Treating cancer involves both attacking and protecting human cells at the same time. It is difficult to devise chemotherapies or vaccines that have sufficient precision to damage the cancerous cells without harming the normal cells. Approaches to preventing cancer have included medical procedures that are not available to everyone or lifestyle changes such as smoking cessation and reduction in sun exposure that have proven difficult for people to abide by. We’re just now beginning to develop new methods of control, such as vaccines against infectious causes of cancer, which circumvent these problems
What is new about your approach to controlling cancer?
We are using evolutionary principles to reformulate our understanding of cancer. This perspective allows us to understand major obstacles associated with some approaches and the unappreciated potential for others.
How are viruses so important in the onset and evolution of the disease?
Viruses evolve to compromise a cell’s fundamental barriers to cancer in a variety of ways. These manipulations allow them to persist within people for long periods of time. The end result is that viruses push infected cells to the brink of cancer. Mutations finish the process.
We often hear that lifestyle choices and hereditary factors play a big part in the onset of cancer. Is that true?
Cancers are caused by combinations of factors. A balanced assessment of the causes of cancer must address all three categories of causes—hereditary factors, infectious agents, and noninfectious environmental exposures. But we understand the relative importance of these causes and the interactions between them for only about a quarter of all human cancer. Family studies tell us that hereditary factors play a relatively small role in common cancers. Generally they increase a person’s vulnerability to infectious and noninfectious environmental agents. Lifestyles can play important roles because they can change the exposure to environmental hazards that cause mutations and to cancer-causing infections, and can alter the body’s defenses against cancer. A lifestyle that exposes skin to ultraviolet light, for example, can lead to skin cancer because ultraviolet rays cause mutations. A lifestyle that exposes a person to unprotected sex with many sexual partners or involves intravenous drug use can increase the risks of cancer because cancers causing infections are often transmitted by sex, intimate kissing, and contaminated needles.
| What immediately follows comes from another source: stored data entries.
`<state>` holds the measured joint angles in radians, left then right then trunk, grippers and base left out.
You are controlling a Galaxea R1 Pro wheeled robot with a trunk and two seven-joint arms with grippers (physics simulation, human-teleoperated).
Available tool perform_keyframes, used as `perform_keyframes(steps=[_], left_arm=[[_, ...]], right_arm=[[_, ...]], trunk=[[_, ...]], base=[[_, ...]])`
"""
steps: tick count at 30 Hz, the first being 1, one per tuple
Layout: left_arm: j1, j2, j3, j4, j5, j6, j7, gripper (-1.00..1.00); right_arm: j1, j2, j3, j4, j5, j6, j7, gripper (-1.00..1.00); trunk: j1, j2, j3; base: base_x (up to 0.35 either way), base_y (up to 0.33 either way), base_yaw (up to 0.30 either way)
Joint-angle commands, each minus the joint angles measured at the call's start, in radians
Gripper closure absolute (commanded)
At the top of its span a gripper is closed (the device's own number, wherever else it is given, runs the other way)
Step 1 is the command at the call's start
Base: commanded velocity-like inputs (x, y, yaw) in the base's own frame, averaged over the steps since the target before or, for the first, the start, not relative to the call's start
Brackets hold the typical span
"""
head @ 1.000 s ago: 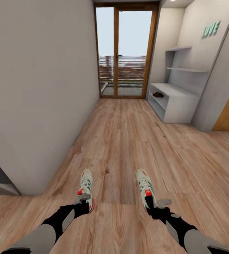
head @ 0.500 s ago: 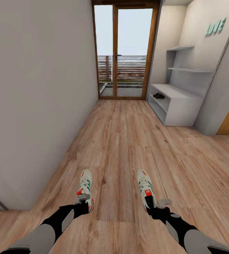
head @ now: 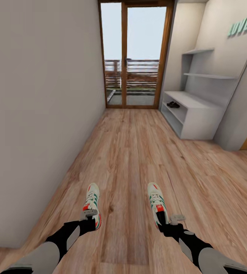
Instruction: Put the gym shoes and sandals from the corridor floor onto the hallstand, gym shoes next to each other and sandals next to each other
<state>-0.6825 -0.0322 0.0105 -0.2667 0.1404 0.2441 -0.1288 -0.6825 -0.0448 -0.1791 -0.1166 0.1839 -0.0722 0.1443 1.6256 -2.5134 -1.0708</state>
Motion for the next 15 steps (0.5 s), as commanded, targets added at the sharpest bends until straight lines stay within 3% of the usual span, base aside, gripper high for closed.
perform_keyframes(steps=[1, 15], left_arm=[[0.0, 0.0, 0.0, 0.0, -0.003, 0.0, -0.002, 1.0], [0.0, 0.0, 0.0, 0.0, -0.004, 0.0, -0.002, 1.0]], right_arm=[[0.0, 0.0, 0.0, 0.0, -0.001, 0.0, -0.002, 1.0], [0.0, 0.0, 0.0, 0.0, -0.001, 0.0, -0.002, 1.0]], trunk=[[0.0, 0.0, 0.0], [0.0, 0.0, 0.0]], base=[[0.35, 0.0, 0.0], [0.35, 0.0, 0.0]])
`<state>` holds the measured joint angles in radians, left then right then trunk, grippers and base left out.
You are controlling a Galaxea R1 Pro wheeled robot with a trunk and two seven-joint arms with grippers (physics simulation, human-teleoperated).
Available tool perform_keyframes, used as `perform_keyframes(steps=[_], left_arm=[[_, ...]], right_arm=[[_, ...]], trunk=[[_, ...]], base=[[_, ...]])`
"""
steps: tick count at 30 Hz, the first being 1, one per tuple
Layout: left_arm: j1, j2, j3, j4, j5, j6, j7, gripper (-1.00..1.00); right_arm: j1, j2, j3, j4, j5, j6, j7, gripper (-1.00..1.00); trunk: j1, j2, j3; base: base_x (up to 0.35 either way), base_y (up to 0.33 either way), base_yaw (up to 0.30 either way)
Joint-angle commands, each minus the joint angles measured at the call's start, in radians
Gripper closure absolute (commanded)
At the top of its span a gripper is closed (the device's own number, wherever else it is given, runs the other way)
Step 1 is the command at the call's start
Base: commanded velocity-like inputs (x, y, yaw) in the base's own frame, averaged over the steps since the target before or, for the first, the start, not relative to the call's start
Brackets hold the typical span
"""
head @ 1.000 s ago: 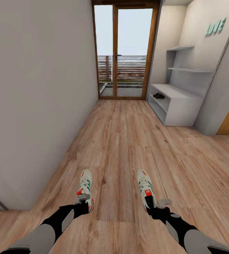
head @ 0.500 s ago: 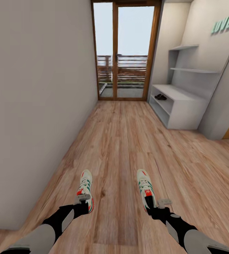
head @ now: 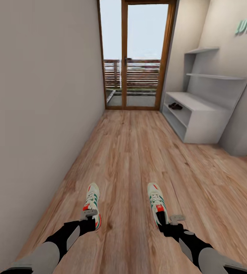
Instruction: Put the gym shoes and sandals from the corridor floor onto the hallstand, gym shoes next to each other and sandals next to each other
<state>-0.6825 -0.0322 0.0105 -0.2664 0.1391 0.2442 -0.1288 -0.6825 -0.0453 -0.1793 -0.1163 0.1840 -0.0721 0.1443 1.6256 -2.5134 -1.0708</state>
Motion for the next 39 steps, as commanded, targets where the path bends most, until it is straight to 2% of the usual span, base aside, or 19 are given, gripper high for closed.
perform_keyframes(steps=[1, 39], left_arm=[[0.0, 0.0, 0.0, 0.0, -0.003, 0.0, -0.002, 1.0], [0.0, -0.002, -0.002, 0.002, -0.003, 0.001, -0.002, 1.0]], right_arm=[[0.0, 0.001, 0.0, 0.0, -0.001, 0.0, -0.002, 1.0], [0.0, -0.001, 0.0, 0.0, -0.001, -0.001, -0.003, 1.0]], trunk=[[0.0, 0.0, 0.0], [0.0, 0.0, 0.0]], base=[[0.35, 0.0, 0.0], [0.35, 0.0, 0.0]])
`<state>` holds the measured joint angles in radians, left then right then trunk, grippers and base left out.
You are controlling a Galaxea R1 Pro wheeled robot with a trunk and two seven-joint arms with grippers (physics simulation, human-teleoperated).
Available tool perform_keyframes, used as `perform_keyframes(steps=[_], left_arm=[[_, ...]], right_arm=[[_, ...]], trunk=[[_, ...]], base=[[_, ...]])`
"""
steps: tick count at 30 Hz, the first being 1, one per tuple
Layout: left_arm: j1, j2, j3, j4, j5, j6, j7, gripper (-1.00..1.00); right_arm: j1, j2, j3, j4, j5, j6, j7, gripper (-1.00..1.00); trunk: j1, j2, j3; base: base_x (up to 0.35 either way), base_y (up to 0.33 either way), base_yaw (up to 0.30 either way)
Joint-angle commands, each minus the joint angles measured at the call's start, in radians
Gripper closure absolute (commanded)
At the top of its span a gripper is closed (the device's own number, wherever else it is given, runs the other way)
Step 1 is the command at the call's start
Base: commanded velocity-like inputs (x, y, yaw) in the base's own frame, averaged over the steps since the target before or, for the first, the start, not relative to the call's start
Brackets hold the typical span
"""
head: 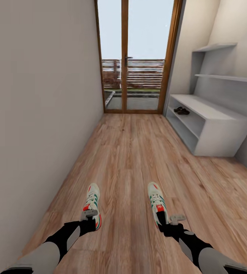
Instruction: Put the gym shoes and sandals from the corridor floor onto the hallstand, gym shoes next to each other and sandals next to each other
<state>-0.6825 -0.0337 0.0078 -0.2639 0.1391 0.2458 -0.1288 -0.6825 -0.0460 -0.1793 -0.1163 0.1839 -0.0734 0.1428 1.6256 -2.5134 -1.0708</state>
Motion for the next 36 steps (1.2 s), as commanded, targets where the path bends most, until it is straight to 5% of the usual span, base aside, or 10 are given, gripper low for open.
perform_keyframes(steps=[1, 36], left_arm=[[0.0, 0.0, 0.0, 0.0, -0.003, 0.0, -0.002, 1.0], [0.0, -0.003, 0.0, 0.0, -0.003, 0.001, -0.002, 1.0]], right_arm=[[0.0, 0.0, 0.0, 0.0, -0.001, 0.0, -0.002, 1.0], [0.0, -0.002, 0.0, 0.001, 0.0, -0.003, -0.002, 1.0]], trunk=[[0.0, 0.0, 0.0], [0.0, 0.0, 0.0]], base=[[0.35, 0.0, 0.0], [0.35, 0.0, 0.0]])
How will we fight cancer in the future?
Prevention is better than cure, and cure is better than palliative care. If we shape the future well we will be shifting efforts toward prevention. Because cancer is almost always caused by combinations of factors, we need to identify those causes of cancer that can be prevented effectively and with low cost. Evolutionary considerations tell us that chemotherapy and vaccines that target the cancer cells will almost always be associated with serious adverse effects on normal cells. When cancers are caused by infections we have better options because infectious organisms, being different from human cells, can be targeted with less damage to human cells. We can prevent infection by vaccination and blocking of transmission. Increasingly we should be able to treat cancer-causing infections by therapeutic vaccines, antiviral compounds, and sometimes even by antibiotics, as is now the case for some stomach cancers. The crystal ball is a bit murky because we don’t yet know how many human cancers are caused by infection–It is at least 20% and at most about 95%. Evolutionary considerations suggest that it will turn out to be higher rather than lower within this range. Let’s hope so, because in that case we should be able to prevent or cure most human cancer.